**Assignment:** In the data that follows, how many lines include the string "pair"? Answer with the number alone.

**Data items:**
★ ★ ★ ★ ★

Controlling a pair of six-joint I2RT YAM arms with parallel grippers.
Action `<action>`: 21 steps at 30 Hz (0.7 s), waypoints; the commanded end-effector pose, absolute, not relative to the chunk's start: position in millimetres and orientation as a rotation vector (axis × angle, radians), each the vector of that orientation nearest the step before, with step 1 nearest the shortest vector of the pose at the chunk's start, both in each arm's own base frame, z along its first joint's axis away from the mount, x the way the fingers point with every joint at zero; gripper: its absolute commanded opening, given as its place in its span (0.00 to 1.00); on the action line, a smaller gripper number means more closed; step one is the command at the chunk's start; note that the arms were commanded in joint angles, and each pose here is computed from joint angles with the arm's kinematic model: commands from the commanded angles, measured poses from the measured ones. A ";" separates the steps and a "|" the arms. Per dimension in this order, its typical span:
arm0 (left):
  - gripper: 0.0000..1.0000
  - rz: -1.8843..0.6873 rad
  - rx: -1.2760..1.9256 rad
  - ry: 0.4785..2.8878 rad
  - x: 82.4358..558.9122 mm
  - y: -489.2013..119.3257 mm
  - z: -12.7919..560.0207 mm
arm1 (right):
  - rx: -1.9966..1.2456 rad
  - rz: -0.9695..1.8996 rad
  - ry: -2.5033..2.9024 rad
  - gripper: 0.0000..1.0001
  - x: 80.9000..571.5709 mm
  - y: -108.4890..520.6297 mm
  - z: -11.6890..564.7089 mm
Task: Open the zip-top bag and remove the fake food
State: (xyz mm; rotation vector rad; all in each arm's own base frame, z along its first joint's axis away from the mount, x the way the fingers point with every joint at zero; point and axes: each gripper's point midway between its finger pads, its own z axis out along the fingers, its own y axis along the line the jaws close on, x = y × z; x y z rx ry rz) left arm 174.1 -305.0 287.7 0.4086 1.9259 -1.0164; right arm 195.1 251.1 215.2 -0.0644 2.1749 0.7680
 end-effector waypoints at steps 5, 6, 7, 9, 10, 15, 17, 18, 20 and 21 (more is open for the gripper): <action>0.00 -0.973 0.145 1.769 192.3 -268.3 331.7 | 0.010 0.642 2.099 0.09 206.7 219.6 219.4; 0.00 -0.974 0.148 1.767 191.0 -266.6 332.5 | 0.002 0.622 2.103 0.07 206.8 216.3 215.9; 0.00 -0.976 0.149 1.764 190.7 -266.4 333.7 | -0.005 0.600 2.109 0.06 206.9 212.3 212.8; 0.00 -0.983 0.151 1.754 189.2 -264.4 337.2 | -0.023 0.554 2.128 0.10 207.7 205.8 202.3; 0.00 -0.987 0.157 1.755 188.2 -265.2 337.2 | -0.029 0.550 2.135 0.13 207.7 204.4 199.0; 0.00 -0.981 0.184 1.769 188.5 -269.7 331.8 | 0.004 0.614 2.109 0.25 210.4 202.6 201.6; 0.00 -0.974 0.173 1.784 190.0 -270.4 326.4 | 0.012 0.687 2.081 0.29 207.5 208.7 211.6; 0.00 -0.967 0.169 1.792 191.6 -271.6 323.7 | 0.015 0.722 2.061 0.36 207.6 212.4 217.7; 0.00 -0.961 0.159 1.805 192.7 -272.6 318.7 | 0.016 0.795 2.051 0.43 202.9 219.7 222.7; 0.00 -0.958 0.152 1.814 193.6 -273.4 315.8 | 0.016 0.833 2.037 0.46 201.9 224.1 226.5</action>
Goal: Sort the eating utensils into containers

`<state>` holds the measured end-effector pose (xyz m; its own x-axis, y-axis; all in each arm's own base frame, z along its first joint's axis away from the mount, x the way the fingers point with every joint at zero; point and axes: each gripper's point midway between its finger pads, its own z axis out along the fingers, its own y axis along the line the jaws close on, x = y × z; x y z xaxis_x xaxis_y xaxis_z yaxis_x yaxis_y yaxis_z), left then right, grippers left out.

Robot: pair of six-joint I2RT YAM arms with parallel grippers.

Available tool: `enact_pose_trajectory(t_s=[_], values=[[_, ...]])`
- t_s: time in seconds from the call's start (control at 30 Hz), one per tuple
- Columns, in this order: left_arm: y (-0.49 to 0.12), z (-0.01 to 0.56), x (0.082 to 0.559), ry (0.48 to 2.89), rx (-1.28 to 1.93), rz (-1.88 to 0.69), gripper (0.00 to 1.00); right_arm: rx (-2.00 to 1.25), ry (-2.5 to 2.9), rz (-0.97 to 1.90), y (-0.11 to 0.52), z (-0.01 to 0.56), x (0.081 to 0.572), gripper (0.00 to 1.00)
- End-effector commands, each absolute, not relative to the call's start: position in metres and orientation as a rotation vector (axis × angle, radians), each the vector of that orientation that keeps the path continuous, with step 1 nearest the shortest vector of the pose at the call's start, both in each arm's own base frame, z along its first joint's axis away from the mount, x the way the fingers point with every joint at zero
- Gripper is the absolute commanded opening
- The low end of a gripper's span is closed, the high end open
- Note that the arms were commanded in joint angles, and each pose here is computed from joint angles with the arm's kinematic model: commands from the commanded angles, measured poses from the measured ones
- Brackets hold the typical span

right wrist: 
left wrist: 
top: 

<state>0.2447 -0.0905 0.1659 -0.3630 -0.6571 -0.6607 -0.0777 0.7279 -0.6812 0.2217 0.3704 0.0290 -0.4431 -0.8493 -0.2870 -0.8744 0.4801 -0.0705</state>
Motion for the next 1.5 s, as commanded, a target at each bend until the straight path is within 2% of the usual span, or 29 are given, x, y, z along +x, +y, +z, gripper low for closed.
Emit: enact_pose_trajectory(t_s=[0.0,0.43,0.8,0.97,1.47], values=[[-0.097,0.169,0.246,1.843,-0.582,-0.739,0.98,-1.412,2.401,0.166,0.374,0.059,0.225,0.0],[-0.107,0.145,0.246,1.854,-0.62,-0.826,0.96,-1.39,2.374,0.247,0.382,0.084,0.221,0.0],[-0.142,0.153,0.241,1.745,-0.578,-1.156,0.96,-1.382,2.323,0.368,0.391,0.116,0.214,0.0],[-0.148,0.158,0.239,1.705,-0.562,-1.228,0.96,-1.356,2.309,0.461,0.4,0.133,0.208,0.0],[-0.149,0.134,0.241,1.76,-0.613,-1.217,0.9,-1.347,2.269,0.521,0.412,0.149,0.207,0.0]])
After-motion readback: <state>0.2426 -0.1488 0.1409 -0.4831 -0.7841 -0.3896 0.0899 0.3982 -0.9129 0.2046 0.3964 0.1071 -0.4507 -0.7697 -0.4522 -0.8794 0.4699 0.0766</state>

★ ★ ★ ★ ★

**Solution for this task:** 2